Work item: Every line below between the one holding "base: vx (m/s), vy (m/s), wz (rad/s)" and the one holding "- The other", inclusive, should be copied exactly, and no other line.

Task inputs:
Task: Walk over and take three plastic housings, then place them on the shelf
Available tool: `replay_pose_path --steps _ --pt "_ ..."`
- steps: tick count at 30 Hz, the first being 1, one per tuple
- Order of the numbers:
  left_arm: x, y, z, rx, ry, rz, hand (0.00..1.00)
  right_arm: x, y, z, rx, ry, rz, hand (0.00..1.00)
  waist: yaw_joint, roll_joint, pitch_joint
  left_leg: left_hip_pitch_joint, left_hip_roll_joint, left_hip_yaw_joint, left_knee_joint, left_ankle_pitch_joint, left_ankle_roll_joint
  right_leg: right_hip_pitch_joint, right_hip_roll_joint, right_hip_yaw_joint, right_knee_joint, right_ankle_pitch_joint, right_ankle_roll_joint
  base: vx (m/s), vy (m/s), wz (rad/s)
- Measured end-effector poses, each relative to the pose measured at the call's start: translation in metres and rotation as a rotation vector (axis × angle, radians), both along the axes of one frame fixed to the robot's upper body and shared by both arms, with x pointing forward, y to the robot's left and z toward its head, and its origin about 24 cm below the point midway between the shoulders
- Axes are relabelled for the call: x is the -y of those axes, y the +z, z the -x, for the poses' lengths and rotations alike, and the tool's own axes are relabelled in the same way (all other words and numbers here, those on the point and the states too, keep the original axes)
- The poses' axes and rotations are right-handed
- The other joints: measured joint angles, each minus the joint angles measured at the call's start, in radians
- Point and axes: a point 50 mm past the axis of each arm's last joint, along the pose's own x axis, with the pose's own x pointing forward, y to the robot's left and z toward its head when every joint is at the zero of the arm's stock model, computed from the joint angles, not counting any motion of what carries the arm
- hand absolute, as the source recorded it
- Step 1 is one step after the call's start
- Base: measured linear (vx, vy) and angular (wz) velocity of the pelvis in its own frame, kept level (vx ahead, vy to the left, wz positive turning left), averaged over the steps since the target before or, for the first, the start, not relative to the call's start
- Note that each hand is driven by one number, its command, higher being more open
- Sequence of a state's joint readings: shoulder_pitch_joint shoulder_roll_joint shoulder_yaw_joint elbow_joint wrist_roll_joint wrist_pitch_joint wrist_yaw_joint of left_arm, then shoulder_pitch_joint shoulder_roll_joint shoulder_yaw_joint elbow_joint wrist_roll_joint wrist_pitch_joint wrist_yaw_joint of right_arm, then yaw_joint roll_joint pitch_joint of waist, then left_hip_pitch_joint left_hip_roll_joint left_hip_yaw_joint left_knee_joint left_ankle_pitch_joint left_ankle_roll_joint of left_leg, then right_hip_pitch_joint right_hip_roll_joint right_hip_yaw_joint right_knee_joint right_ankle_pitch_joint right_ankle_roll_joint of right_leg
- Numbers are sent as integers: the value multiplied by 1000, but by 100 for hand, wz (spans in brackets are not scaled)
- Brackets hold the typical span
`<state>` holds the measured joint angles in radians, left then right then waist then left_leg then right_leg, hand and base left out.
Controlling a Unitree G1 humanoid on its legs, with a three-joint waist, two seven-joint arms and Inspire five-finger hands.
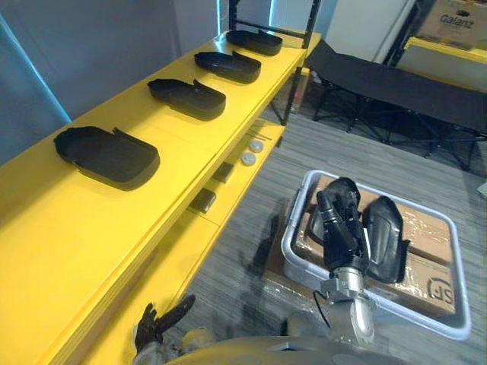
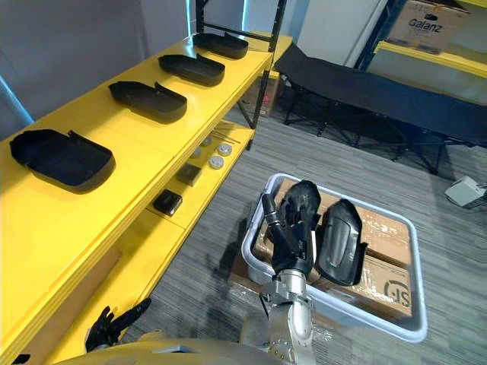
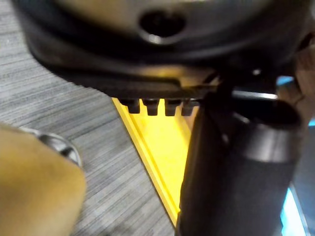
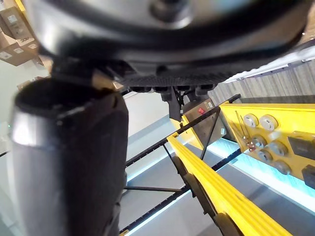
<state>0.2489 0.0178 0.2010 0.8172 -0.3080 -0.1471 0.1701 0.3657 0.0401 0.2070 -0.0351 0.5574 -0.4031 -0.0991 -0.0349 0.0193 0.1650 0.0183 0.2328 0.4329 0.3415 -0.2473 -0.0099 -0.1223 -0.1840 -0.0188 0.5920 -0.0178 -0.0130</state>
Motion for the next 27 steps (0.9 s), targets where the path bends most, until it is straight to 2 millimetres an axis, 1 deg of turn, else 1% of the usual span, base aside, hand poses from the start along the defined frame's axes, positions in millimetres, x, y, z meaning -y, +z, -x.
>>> replay_pose_path --steps 1,2,3,4,5,6,7,8,9,10,11,12,13,14,15,16,17,18,20,21,22,24,26,27 --pt "-5 0 -1 -13 -14 -9 100 -8 -4 -9 -10 33 3 100 9 -6 -3 -26 31 2 -1 21 -15 2 -31 4 52 -2 -3 -143 -235 -30" --pt "-7 -1 1 -26 -21 -8 100 -12 -7 -14 -24 44 13 100 11 -16 -10 -44 42 3 0 33 -24 3 -47 16 66 -1 -3 -130 -263 -23" --pt "-9 -1 2 -29 -16 -3 100 -14 -8 -17 -33 47 28 100 14 -24 -14 -55 47 3 3 43 -35 5 -55 29 67 0 -3 -89 -294 -12" --pt "-12 -2 5 -40 -15 -3 100 -15 -11 -20 -52 43 48 100 20 -38 -20 -82 61 2 31 56 -51 15 -63 50 33 14 -4 -80 -354 -18" --pt "-21 -2 10 -55 3 -8 100 -15 -13 -20 -69 34 72 100 33 -62 -24 -102 66 -6 76 58 -54 39 -74 50 -53 94 19 -86 -378 -19" --pt "-21 -4 13 -63 24 2 100 -12 -14 -20 -74 31 105 100 35 -70 -28 -114 70 -20 100 57 -54 60 -73 36 -73 44 55 -95 -360 -32" --pt "-19 -6 20 -73 90 31 100 -5 -15 -20 -77 31 172 100 39 -47 -22 -114 98 -41 107 66 -62 110 -64 -21 -152 -13 118 -105 -347 -40" --pt "-14 -9 32 -95 131 50 100 0 -14 -20 -67 40 228 100 38 -40 -20 -112 123 -39 94 87 -80 152 -63 -81 -228 -66 183 -111 -343 -47" --pt "-13 -10 35 -94 152 58 100 3 -13 -21 -62 47 251 100 36 -40 -20 -113 131 -36 88 96 -95 159 -61 -111 -254 -90 217 -93 -382 -46" --pt "-12 -10 36 -88 164 56 100 9 -11 -22 -60 60 280 100 34 -36 -18 -118 149 -31 74 122 -123 172 -46 -169 -297 -138 235 -60 -316 -31" --pt "-11 -9 36 -84 164 55 100 12 -11 -21 -66 65 294 100 31 -33 -15 -121 158 -33 69 136 -124 183 -31 -191 -323 -155 216 -57 -397 -23" --pt "-10 -10 34 -75 160 58 100 22 -13 -18 -94 60 322 100 23 -17 -4 -118 182 -41 61 171 -89 216 5 -214 -375 -170 189 -108 -424 -2" --pt "-8 -10 35 -67 154 63 100 31 -16 -11 -131 39 336 100 11 -8 -3 -111 192 -47 39 230 -60 222 28 -218 -386 -164 169 -100 -346 -2" --pt "-7 -10 37 -65 148 65 100 34 -16 -7 -140 29 338 100 10 -15 -2 -108 185 -55 30 246 -58 215 30 -208 -387 -170 156 -123 -267 -26" --pt "-3 -10 41 -71 140 77 100 43 -14 -3 -142 -3 353 100 7 -7 -3 -91 140 -99 8 224 -82 195 26 -168 -385 -170 143 -73 -97 -81" --pt "1 -11 45 -77 130 88 100 51 -9 -4 -131 -29 369 100 7 0 1 -71 67 -156 0 170 -87 167 29 -117 -388 -163 133 -75 -104 -100" --pt "1 -10 46 -77 123 85 100 55 -9 -4 -132 -45 376 100 7 2 1 -62 36 -175 -6 143 -84 156 32 -94 -389 -157 127 -15 -33 -111" --pt "2 -10 45 -65 112 79 100 62 -8 -3 -143 -84 389 100 7 5 5 -41 -11 -203 -38 116 -90 133 39 -60 -387 -133 123 16 -28 -88" --pt "3 -9 40 -49 91 78 100 71 -7 -1 -162 -137 431 100 4 11 9 -18 -32 -235 -103 106 -94 102 52 -41 -391 -110 125 -7 -8 -66" --pt "3 -9 37 -42 65 78 100 75 -8 1 -183 -173 453 100 2 15 11 -4 -44 -242 -138 107 -94 90 50 -30 -398 -94 135 -51 68 -35" --pt "4 -9 35 -37 30 75 100 77 -9 2 -207 -195 477 100 -3 14 14 1 -55 -242 -159 109 -97 85 42 -30 -413 -75 143 -57 100 -30" --pt "0 -7 30 -33 -40 48 100 77 -11 2 -239 -204 514 100 1 2 22 2 -68 -241 -172 111 -102 84 32 -30 -443 -45 147 -85 124 -21" --pt "-4 -4 17 -8 -139 11 100 73 -10 -2 -241 -187 536 100 8 -11 41 -11 -85 -220 -170 112 -103 87 18 -34 -513 17 149 -128 119 -30" --pt "-4 -3 15 -3 -160 4 100 73 -10 -5 -235 -182 535 100 8 -14 47 -14 -88 -215 -168 112 -103 88 15 -36 -530 31 147 -132 78 -32"
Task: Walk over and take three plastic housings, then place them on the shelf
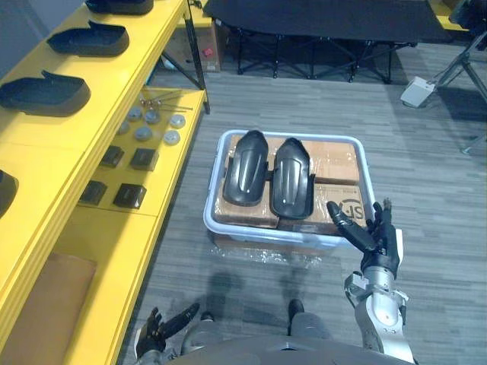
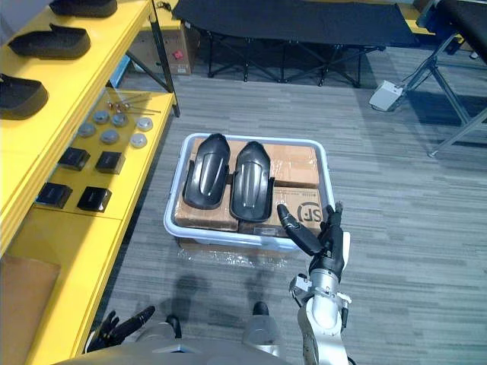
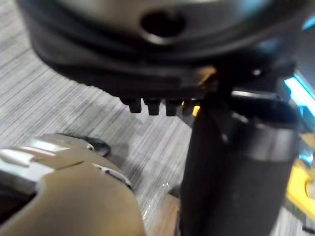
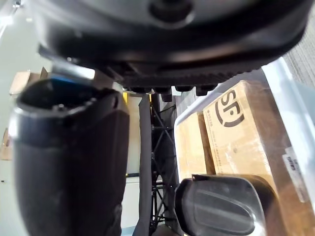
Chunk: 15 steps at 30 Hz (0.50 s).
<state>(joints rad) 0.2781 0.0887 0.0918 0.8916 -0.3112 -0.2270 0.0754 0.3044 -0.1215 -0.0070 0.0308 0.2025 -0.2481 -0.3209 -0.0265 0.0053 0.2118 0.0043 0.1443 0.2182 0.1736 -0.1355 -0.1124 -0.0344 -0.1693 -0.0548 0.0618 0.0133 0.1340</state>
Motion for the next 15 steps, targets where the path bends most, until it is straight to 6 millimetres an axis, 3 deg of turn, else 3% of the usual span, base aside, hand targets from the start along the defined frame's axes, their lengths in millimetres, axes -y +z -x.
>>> replay_pose_path --steps 5,8,12,15 --pt "-7 10 -20 76 -44 -32 100 8 2 -25 8 -16 6 100 -2 -15 47 -67 -10 -20 58 -22 -9 -16 -11 -26 -69 56 -6 -143 21 -5" --pt "-8 16 -38 134 -63 -41 100 31 8 -51 -3 -70 43 100 8 -10 101 -137 -11 -73 106 -32 -2 -26 -6 -56 -93 77 -23 -107 2 22" --pt "-5 24 -55 193 -98 -28 100 69 41 -104 -23 -153 98 100 51 3 164 -197 -16 -132 139 -16 4 -45 2 -89 -104 110 -13 -81 -10 21" --pt "-3 26 -60 210 -100 -18 100 84 69 -130 -13 -177 116 100 64 12 193 -206 -18 -151 146 -9 8 -42 3 -107 -100 112 -12 -4 -7 18"
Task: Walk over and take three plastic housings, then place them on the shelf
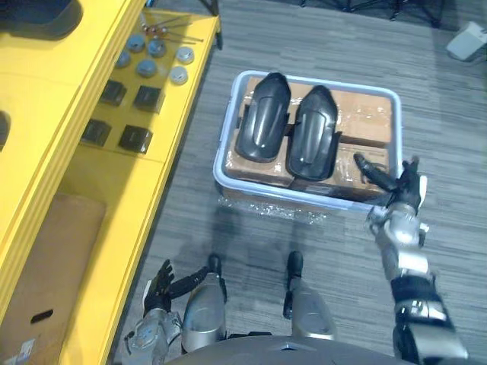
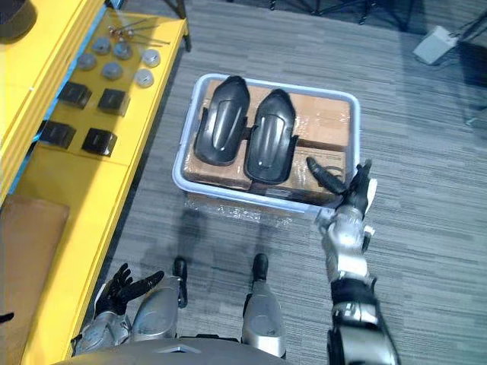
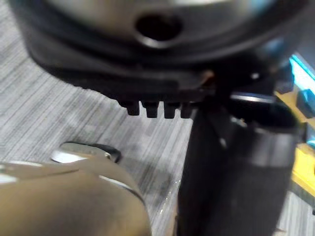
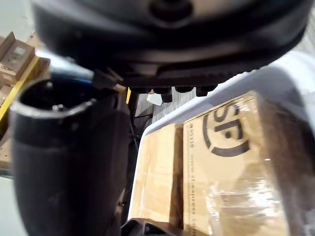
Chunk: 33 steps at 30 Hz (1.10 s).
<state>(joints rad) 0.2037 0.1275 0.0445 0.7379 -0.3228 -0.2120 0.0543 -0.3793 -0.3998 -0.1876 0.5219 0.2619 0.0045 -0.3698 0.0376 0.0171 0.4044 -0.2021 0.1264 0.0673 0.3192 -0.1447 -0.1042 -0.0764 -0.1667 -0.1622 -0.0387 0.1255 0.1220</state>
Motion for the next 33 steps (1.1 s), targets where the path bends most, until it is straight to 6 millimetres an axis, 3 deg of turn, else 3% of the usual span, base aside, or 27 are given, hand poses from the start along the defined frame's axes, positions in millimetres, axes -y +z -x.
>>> replay_pose_path --steps 4,7,13,18,25,26,31,33 --pt "2 1 -2 16 -23 19 100 13 39 -22 52 -2 17 100 19 5 39 -3 -5 -23 6 0 1 11 -2 -25 6 0 0 -3 5 15" --pt "3 3 -5 31 -47 31 100 18 57 -33 47 18 37 100 35 9 57 -5 -10 -31 8 2 3 10 -7 -40 17 0 0 -13 16 10" --pt "7 4 -10 49 -79 42 100 17 69 -51 -145 93 109 100 51 22 70 -6 -14 -43 11 6 7 17 -11 -66 24 -2 -1 -23 17 7" --pt "11 5 -13 58 -60 73 100 22 75 -56 -294 111 180 100 65 44 82 -6 -14 -50 10 12 6 16 -11 -83 39 -6 -5 -16 3 4" --pt "13 4 -13 48 -52 81 100 21 77 -61 -484 138 278 100 73 49 85 -6 -14 -46 9 20 8 6 -15 -84 54 -9 -7 -10 4 -1" --pt "13 4 -15 50 -54 83 100 22 75 -61 -518 136 299 0 78 50 85 -7 -14 -45 9 21 8 2 -15 -84 55 -9 -8 -42 13 -5" --pt "15 5 -20 58 -63 84 100 30 72 -58 -656 125 454 0 91 54 87 -34 -13 -46 10 31 6 -24 -15 -92 58 -9 -8 -14 5 1" --pt "15 5 -21 59 -65 81 100 42 79 -54 -710 87 555 0 98 55 87 -35 -13 -49 10 31 6 -23 -15 -95 60 -9 -8 9 7 4"
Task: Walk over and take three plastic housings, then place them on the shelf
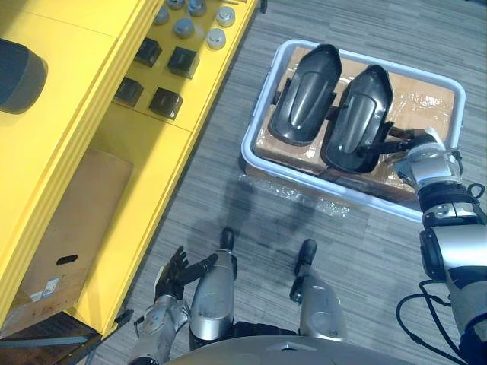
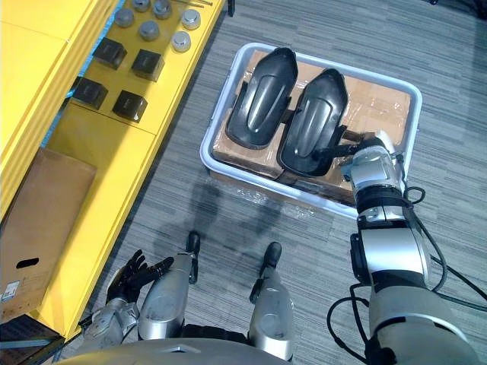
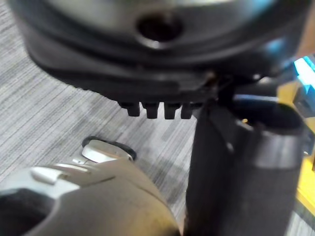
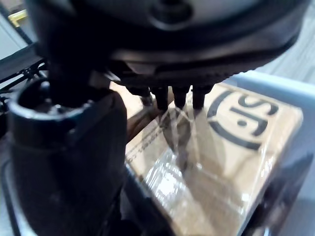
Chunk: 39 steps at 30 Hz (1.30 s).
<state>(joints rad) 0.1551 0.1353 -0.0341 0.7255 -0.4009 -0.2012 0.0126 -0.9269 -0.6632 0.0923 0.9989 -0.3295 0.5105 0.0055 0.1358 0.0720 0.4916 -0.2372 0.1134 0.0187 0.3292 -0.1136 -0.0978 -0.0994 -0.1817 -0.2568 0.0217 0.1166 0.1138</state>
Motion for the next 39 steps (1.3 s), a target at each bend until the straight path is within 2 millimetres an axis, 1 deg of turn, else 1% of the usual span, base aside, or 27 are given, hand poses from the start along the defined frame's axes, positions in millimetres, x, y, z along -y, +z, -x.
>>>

Written answer:
  base: vx (m/s), vy (m/s), wz (rad/s)
- Measured end-effector poses, each relative to the pose measured at the call's start: translation in metres and rotation as a rotation vector (axis × angle, radians), both along the axes of one frame fixed to the robot's upper body and shared by both arms, with x pointing forward, y to the robot's left and z toward its head, and its origin about 24 cm below the point midway between the shoulders
- Axes are relabelled for the call: x is the -y of those axes, y the +z, z the -x, for the poses' lengths and rotations alike, and the tool's own axes are relabelled in the same way (all other words and numbers here, those on the point and the states too, keep the original axes)
- The poses' axes and rotations are right-handed
- The other joints: measured joint angles, each minus the joint angles measured at the call's start, in radians

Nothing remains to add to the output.